6. Conclusions and Future Work
This study proposed a comprehensive framework that integrates financial sentiment classification and short-term stock price forecasting using Chinese news reports from Taiwan’s top 50 listed companies. By systematically comparing multiple embeddings alongside machine learning, deep learning, transformer-based, and large language models, the study generated several key insights. In sentiment classification, contextualized embeddings and large-scale pretrained models demonstrated clear superiority over traditional baselines, highlighting the importance of context-aware representations for financial text understanding. In stock price regression, recurrent neural networks, particularly LSTM, consistently outperformed statistical and transformer-based alternatives across different volatility levels, confirming their robustness for sequential financial forecasting. However, all models showed performance degradation as the forecasting horizon extended, reflecting the inherent difficulty of medium-term prediction. Company-specific case studies on TSMC and Alchip further validated that model behavior aligns with real-world market dynamics—interpretable linear models suffice for stable firms, whereas sequential and multimodal approaches are better suited to capture uncertainty in high-volatility contexts.

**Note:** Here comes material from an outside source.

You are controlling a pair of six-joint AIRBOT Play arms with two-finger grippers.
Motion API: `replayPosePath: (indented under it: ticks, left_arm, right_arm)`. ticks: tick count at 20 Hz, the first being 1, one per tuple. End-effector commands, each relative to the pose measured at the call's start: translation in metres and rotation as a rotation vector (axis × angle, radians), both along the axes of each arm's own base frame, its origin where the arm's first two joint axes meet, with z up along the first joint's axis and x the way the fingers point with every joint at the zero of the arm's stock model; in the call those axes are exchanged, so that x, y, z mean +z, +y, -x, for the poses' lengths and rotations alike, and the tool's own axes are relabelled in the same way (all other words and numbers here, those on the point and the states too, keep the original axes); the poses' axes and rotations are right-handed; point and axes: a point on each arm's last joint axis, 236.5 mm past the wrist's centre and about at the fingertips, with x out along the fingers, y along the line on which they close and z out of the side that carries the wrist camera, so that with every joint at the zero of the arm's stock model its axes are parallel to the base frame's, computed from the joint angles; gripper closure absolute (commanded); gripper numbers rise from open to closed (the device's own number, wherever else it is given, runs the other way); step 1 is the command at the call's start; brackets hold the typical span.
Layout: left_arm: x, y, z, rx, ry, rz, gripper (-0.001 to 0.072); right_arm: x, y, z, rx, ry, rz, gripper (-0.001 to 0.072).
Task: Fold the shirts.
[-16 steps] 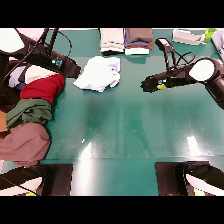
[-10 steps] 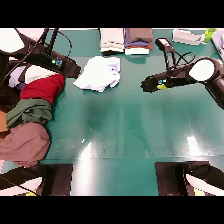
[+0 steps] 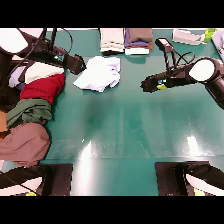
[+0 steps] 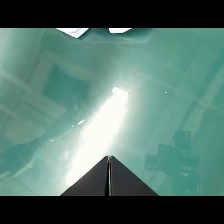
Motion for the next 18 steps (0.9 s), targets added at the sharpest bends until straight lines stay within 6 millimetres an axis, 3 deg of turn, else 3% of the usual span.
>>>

While certain limitations remain, we identify several valuable directions for future work. Future research could extend the proposed framework to multilingual and cross-market datasets, incorporate multimodal information, and explore hybrid designs that integrate sentiment-based predictors with traditional stochastic financial models. Beyond methodological advances, this study offers practical implications for financial analysts and investors. The findings indicate that sentiment signals derived from financial news can serve as early indicators of potential market shifts, especially under volatile conditions where conventional quantitative indicators may lag. For stable firms, interpretable models can capture predictable patterns efficiently, while for more volatile firms, sequential or multimodal architectures are better equipped to handle uncertainty. Incorporating sentiment-based forecasting models into decision-making pipelines can thus enhance risk evaluation and support more informed portfolio management strategies.